The central player in this story is a University of Wisconsin pain research group, which has been “a quiet force in the effort to liberalize the way [narcotic painkillers] are prescribed and viewed in the United States,” according to Journal Sentinel reporter John Fauber.
And those efforts have paid off. "Throughout the 1990s and 2000s, as doctors became more willing to prescribe opioid analgesics for chronic conditions such as back pain, headache, and fibromylagia," writes Fauber, "prescriptions soared, though there are serious doubts about whether the drugs are beneficial for such conditions. Pain specialists say there has been a lack of research showing that the drugs are safe and effective for treating non-cancer pain for many months or years."
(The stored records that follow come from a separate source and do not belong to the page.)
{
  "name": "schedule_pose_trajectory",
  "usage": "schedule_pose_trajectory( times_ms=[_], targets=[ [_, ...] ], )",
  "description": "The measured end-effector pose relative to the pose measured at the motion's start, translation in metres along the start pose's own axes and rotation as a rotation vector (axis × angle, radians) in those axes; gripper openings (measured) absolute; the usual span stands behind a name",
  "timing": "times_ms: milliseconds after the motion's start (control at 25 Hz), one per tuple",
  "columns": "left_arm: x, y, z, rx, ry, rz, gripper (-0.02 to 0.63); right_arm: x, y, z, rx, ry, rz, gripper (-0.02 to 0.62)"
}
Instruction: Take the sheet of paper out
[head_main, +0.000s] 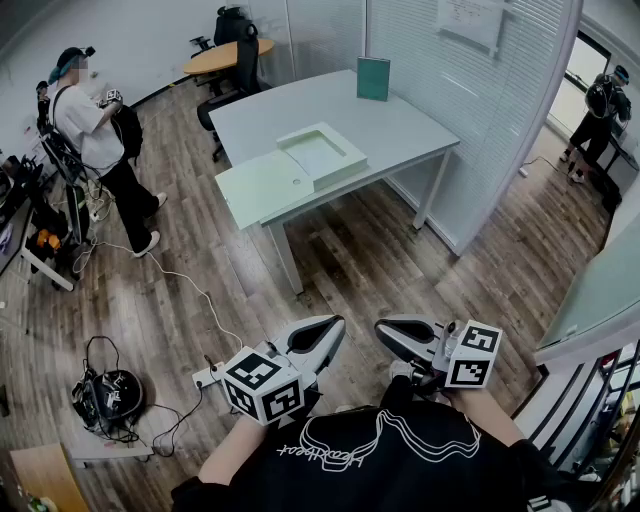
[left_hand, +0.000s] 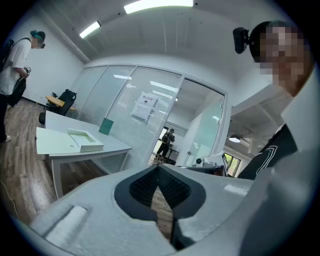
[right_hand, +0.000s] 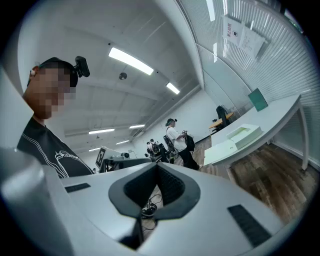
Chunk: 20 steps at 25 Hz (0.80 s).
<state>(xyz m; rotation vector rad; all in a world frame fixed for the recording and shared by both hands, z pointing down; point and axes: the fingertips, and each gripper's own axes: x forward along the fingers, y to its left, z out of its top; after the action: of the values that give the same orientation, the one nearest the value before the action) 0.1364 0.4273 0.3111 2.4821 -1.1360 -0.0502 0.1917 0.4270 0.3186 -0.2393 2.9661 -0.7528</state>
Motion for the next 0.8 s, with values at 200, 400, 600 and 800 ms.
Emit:
schedule_pose_trajectory(
  times_ms=[200, 400, 600, 800],
  targets=[
    [-0.009, -0.004, 0.002, 0.000, -0.003, -0.003, 0.012, 0.003, 0.010, -0.001, -0.008, 0.003, 0.003, 0.009],
    [-0.020, -0.004, 0.007, 0.005, -0.022, -0.002, 0.012, 0.009, 0.018, 0.003, -0.029, -0.006, 0.000, 0.009],
    [-0.029, -0.003, 0.015, 0.007, -0.041, -0.008, 0.012, 0.015, 0.022, 0.010, -0.046, -0.028, -0.018, 0.009],
    [-0.033, 0.000, 0.018, 0.005, -0.051, -0.013, 0.012, 0.020, 0.023, 0.013, -0.041, -0.040, -0.020, 0.009]
  ],
)
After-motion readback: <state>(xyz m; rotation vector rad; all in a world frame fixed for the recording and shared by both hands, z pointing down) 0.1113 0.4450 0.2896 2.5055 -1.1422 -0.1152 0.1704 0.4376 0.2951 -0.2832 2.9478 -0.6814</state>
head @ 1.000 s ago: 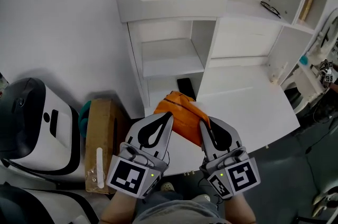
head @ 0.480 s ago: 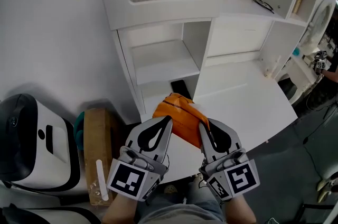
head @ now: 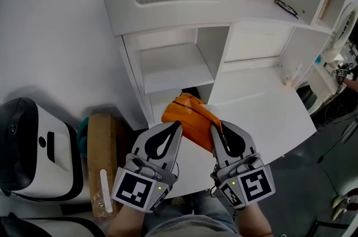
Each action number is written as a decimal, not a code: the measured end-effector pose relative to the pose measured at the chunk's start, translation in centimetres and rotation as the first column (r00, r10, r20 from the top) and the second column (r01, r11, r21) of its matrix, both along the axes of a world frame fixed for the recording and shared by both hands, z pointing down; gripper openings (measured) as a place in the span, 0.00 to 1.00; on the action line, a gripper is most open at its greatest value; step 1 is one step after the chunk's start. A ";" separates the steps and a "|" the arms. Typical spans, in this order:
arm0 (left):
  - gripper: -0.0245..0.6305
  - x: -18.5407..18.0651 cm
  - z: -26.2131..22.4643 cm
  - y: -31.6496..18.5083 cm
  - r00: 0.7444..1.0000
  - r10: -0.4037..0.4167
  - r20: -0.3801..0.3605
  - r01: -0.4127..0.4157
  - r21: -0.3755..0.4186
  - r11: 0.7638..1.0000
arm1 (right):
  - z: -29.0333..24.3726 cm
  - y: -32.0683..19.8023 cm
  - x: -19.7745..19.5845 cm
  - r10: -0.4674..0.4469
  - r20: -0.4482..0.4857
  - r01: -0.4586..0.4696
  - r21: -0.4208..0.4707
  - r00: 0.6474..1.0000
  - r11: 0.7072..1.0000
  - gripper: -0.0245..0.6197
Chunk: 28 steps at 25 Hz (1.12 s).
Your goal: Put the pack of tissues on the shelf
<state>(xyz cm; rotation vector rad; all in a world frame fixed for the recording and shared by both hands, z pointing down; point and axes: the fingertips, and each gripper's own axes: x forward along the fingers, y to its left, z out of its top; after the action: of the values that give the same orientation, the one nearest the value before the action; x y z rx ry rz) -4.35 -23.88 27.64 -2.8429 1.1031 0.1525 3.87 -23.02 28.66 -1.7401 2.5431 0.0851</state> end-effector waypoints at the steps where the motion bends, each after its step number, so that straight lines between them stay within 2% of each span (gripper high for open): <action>1: 0.10 -0.1 -0.2 -0.3 1.000 -0.009 -0.001 0.009 0.003 1.000 | -0.1 -0.5 -0.1 -0.008 -0.002 0.008 0.003 1.000 1.000 0.11; 8: 0.10 -0.2 -0.4 -1.8 0.998 -0.059 0.001 0.059 0.013 0.998 | -0.9 -3.2 0.0 -0.048 -0.009 0.048 0.026 0.999 0.998 0.11; 12: 0.10 -0.3 0.2 -2.7 0.996 -0.087 0.023 0.088 -0.048 0.995 | -1.4 -5.1 0.0 -0.073 -0.017 0.073 0.032 0.997 0.997 0.11; 15: 0.10 -0.8 -0.3 -3.7 0.992 -0.125 -0.001 0.125 -0.003 0.992 | -1.5 -6.4 0.1 -0.089 -0.022 0.089 0.031 0.996 0.996 0.11; 19: 0.10 -1.2 0.2 -4.6 0.987 -0.162 0.012 0.163 -0.038 0.986 | -1.7 -8.4 0.1 -0.110 -0.029 0.111 0.038 0.993 0.993 0.11; 23: 0.10 -1.6 0.1 -5.5 0.979 -0.202 0.007 0.202 -0.022 0.979 | -1.6 -10.2 0.2 -0.127 -0.027 0.128 0.031 0.992 0.991 0.11; 28: 0.10 -1.7 1.0 -6.0 0.971 -0.237 0.035 0.239 -0.090 0.967 | -1.2 -12.4 0.0 -0.155 -0.009 0.156 0.012 0.988 0.988 0.11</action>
<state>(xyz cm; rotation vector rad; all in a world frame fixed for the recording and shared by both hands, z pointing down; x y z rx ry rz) -6.09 -29.88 28.61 -2.7521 1.4708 0.0498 3.90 -35.42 27.48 -1.5334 2.6671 0.1002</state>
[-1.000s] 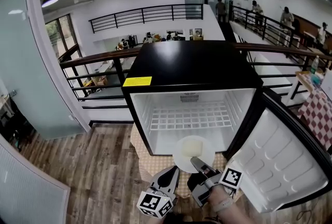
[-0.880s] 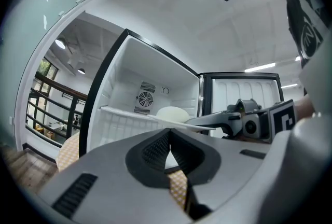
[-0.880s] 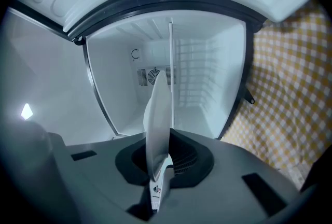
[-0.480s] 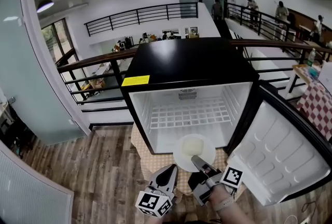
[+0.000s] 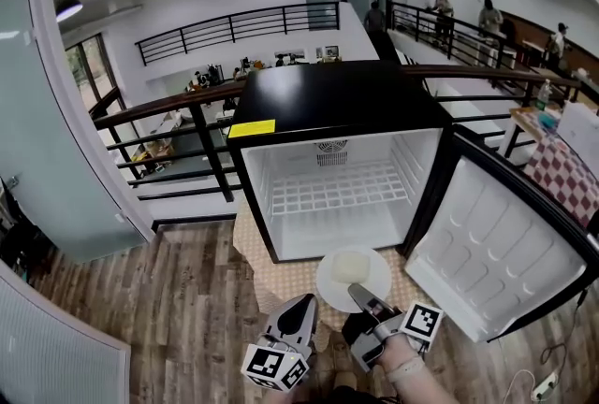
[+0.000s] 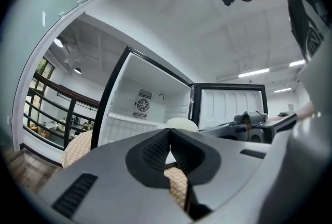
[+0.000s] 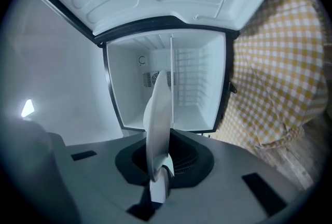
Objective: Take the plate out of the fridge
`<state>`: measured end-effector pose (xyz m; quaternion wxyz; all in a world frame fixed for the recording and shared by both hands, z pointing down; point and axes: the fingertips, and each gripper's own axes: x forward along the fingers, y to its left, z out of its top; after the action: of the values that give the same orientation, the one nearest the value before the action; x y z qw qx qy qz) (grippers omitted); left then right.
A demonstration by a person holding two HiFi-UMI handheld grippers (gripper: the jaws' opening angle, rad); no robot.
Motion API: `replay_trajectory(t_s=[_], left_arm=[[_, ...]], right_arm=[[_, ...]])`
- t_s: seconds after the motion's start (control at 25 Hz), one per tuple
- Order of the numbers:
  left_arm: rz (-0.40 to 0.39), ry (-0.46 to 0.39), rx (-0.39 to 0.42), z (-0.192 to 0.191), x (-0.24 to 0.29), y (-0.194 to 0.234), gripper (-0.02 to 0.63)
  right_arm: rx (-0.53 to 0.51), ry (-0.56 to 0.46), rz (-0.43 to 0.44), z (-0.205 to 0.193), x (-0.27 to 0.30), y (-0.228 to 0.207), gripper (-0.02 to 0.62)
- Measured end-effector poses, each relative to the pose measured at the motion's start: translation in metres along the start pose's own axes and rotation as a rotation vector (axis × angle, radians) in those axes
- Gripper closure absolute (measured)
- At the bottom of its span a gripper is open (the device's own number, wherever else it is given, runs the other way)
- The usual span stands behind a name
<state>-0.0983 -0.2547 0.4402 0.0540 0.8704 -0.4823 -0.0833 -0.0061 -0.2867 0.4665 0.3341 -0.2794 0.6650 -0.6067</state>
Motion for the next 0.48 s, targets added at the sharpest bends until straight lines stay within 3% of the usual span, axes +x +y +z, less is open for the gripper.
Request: replay_trajectory(t_s=[0.48], left_arm=[[0.014,0.017,-0.022,-0.007,-0.064,-0.014,0.597]], right_arm=[[0.017,0.025,0.011,-0.060,-0.038,0.000,0.552]])
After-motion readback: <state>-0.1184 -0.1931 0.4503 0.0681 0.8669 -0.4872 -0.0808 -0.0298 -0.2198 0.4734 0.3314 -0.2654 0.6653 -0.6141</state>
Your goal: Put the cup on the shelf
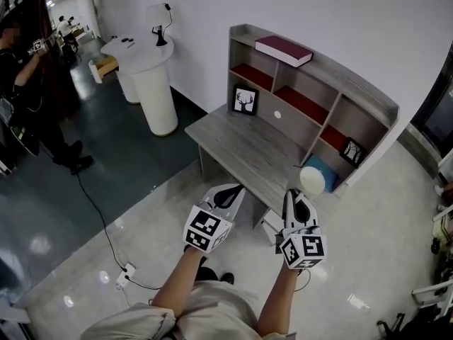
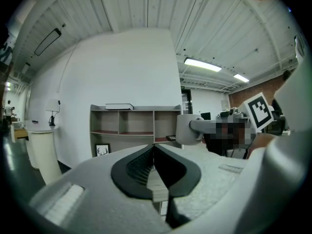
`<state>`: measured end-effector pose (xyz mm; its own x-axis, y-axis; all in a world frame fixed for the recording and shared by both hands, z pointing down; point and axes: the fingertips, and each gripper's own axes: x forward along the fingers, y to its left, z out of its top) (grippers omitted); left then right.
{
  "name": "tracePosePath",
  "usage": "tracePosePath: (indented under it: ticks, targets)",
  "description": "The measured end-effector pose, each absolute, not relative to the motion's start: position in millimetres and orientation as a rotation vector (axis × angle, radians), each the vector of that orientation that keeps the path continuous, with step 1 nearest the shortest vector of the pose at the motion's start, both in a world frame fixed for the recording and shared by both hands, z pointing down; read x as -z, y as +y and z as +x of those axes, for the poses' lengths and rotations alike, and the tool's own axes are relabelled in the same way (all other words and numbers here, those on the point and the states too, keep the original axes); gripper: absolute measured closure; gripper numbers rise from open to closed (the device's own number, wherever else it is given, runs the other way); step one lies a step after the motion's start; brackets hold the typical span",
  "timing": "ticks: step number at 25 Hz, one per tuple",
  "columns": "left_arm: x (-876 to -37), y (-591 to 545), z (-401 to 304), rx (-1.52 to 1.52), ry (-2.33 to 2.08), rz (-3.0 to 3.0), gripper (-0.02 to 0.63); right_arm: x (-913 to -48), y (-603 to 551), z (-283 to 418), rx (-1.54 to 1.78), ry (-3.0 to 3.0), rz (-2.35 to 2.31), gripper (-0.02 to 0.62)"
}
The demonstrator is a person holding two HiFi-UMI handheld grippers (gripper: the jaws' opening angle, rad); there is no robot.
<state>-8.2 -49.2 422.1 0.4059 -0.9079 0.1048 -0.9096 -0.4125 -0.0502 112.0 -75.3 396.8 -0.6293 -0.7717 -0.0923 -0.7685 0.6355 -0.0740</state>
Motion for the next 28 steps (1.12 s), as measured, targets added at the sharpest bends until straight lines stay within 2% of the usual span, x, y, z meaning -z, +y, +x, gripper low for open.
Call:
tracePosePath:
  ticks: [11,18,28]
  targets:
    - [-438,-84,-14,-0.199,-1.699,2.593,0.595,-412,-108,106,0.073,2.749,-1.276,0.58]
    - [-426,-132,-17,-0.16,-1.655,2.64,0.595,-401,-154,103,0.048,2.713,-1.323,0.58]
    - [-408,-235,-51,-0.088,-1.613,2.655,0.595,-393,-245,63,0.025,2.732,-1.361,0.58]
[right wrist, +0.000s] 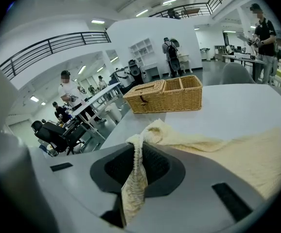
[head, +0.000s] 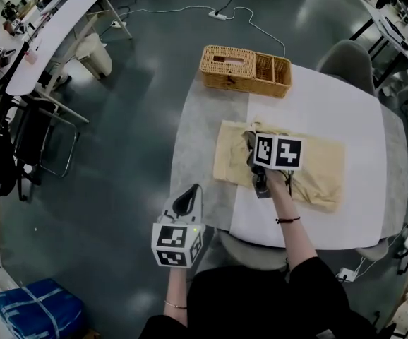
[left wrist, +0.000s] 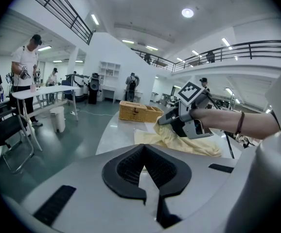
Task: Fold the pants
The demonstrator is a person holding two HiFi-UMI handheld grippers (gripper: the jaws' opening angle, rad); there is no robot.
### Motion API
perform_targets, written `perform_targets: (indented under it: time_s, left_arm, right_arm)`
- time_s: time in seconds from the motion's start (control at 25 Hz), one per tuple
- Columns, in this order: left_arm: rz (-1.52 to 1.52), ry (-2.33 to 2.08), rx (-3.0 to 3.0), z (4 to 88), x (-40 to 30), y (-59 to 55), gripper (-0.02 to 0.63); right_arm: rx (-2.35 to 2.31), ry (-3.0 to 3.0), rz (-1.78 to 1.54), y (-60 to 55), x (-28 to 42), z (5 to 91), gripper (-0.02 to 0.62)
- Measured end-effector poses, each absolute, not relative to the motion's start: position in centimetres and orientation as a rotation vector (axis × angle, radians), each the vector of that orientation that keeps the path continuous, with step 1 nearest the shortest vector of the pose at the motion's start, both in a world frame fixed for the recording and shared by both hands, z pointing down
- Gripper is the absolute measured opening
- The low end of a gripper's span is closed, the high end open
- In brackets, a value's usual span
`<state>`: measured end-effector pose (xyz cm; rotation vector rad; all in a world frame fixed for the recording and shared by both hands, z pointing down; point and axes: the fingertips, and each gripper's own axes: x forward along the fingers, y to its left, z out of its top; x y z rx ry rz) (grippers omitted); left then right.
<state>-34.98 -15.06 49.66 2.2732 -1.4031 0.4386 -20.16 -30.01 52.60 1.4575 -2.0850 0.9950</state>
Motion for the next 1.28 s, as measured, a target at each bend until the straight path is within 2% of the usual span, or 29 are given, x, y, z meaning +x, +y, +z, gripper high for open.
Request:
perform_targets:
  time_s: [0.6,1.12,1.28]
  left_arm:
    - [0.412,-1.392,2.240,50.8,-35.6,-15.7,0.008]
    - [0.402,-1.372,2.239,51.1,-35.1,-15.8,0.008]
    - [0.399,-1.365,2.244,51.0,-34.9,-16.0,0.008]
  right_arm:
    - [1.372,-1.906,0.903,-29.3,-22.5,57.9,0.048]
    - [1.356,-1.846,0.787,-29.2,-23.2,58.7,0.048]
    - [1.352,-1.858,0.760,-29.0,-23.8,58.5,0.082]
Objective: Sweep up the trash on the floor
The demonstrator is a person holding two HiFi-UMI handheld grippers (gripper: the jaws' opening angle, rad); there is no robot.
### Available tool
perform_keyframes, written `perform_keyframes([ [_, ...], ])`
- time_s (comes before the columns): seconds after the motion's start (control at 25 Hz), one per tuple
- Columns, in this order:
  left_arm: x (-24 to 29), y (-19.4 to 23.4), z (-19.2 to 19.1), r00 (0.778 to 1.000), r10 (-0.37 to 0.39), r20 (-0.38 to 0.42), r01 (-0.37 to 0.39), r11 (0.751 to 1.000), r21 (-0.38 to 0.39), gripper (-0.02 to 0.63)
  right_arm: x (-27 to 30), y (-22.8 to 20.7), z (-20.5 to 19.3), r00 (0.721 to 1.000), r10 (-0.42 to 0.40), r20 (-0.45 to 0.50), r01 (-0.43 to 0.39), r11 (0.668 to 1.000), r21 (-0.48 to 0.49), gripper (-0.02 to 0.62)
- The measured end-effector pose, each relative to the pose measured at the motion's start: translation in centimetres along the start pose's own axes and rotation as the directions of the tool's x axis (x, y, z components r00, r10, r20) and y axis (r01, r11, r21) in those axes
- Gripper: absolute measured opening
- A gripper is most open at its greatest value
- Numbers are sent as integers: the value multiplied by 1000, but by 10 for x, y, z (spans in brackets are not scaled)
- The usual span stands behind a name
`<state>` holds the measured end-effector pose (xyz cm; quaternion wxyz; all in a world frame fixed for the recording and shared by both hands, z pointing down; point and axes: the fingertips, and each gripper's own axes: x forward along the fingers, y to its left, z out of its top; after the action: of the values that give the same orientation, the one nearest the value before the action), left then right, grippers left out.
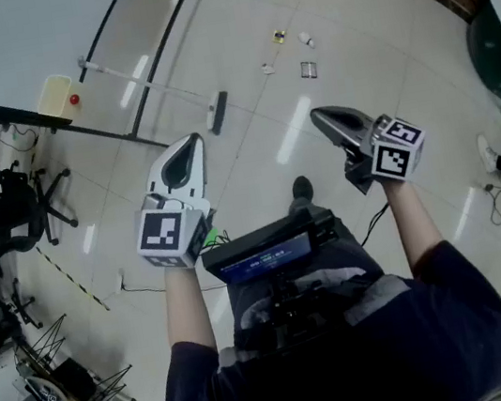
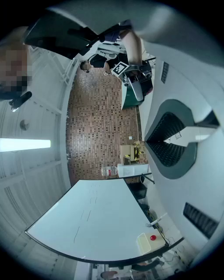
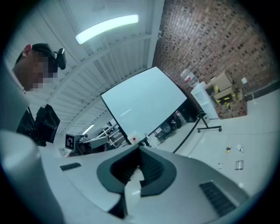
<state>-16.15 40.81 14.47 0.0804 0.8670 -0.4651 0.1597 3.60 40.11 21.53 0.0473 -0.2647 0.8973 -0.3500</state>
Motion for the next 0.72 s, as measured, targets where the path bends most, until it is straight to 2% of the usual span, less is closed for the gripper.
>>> perform_keyframes([
  [0.16,28,22,9,999,50,-19,-50,999,-19,-2,27,-21,28,999,41,-36,-42,999,-26,20],
  [0.24,37,39,13,997,71,-24,-71,997,-17,-2,43,-29,42,998,53,-23,-53,999,5,20],
  [0.36,49,75,10,994,107,-22,-108,994,-29,-2,75,-48,69,1000,28,9,-28,998,58,20],
  [0.44,56,94,4,992,123,-24,-124,991,-47,-2,90,-53,77,999,35,8,-35,997,65,20],
  [0.56,73,118,7,992,127,-4,-127,990,-57,-2,114,-56,79,997,68,-40,-67,997,37,20],
  [0.72,109,167,17,993,110,40,-108,993,-54,-2,165,-70,96,994,60,-95,-63,998,-23,20],
])
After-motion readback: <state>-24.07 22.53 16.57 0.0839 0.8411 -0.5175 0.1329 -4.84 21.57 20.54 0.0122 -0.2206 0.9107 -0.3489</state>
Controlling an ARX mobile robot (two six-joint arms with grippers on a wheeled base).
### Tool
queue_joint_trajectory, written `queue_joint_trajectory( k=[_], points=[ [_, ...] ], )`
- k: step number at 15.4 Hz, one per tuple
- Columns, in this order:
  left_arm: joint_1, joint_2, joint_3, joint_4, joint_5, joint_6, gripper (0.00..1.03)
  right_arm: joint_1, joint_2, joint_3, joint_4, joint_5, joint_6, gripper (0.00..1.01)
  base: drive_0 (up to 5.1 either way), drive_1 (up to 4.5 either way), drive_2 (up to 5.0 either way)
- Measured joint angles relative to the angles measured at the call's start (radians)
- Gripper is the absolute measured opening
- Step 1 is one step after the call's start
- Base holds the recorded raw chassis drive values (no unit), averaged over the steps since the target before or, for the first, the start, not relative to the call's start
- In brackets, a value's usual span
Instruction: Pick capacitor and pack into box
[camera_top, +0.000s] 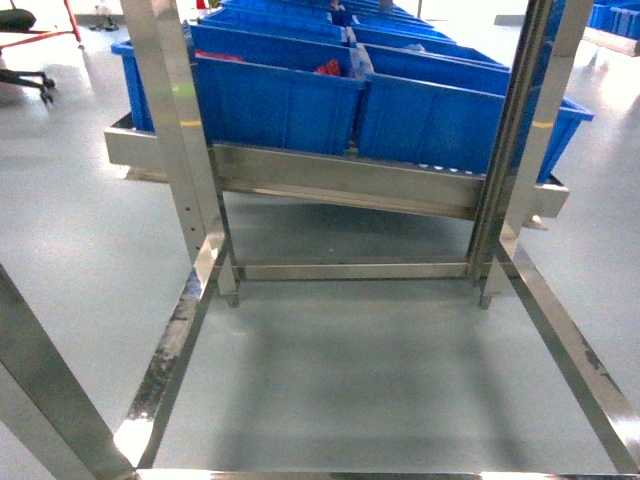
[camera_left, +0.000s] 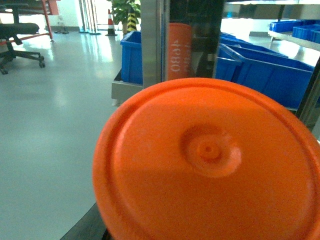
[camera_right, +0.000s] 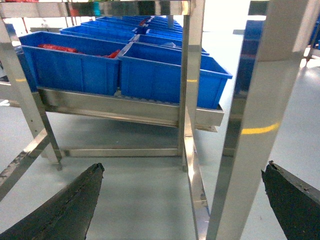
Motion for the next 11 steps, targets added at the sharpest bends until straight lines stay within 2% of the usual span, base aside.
queue_joint_trajectory(
  k=[11],
  points=[
    [0.0,0.0,0.0,0.002,-0.001,0.0,0.44,0.0,0.0,0.0,-0.001,-0.001,0.0,0.98,-5.0,2.43,2.4]
  ],
)
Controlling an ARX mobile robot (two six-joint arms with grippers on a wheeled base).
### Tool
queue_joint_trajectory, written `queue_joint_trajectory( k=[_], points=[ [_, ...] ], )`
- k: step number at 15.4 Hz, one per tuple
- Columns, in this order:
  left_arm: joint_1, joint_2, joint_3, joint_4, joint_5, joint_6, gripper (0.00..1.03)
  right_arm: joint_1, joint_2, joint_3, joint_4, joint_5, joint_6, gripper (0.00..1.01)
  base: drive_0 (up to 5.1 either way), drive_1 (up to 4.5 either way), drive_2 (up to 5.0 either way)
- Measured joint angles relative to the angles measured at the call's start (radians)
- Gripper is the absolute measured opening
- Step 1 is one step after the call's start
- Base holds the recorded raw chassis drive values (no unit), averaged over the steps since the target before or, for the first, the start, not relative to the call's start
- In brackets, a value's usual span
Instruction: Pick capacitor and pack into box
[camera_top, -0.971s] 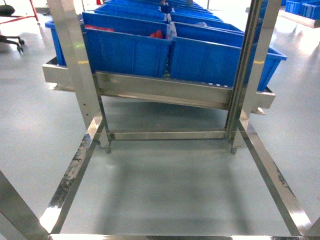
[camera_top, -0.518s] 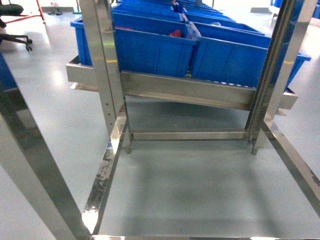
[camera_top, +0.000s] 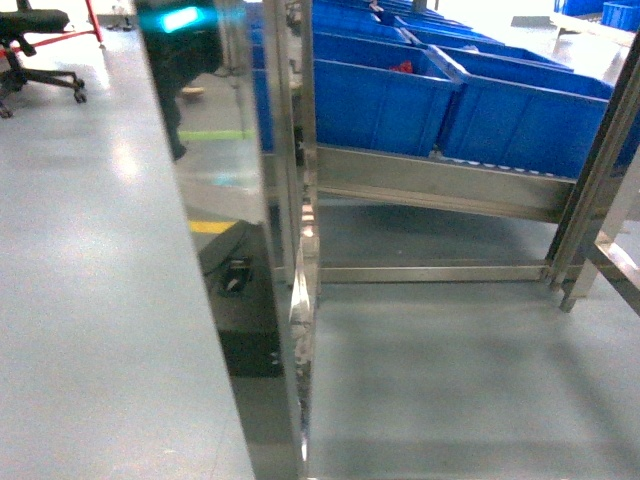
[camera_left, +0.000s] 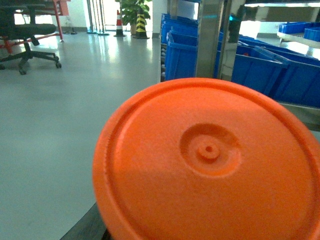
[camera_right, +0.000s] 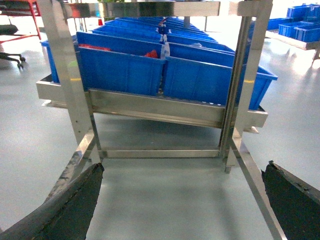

Yet, as the Journal Sentinel's investigation reveals, the UW Pain & Policy Studies Group and two of its top officials have repeatedly argued (in medical journals, before the U.S. Food and Drug Administration, while serving on medical panels that advise physicians, and elsewhere) against tightening the prescribing rules for these drugs.
Financial incentive
They have a strong incentive to stay on that side of the argument. For during the time the UW pain research group and its officials have been advocating for more liberal prescribing policies for narcotic painkillers, they've also continued their “cozy personal financial relationships” with companies manufacturing these drugs — relationships that haven’t always been disclosed, Fauber reports."The narcotic painkiller industry's funding of the UW Pain Group is a unique twist on the drug and medical device industry's use of medical schools to sell more of its products, sometimes at the expense of patients," writes Fauber.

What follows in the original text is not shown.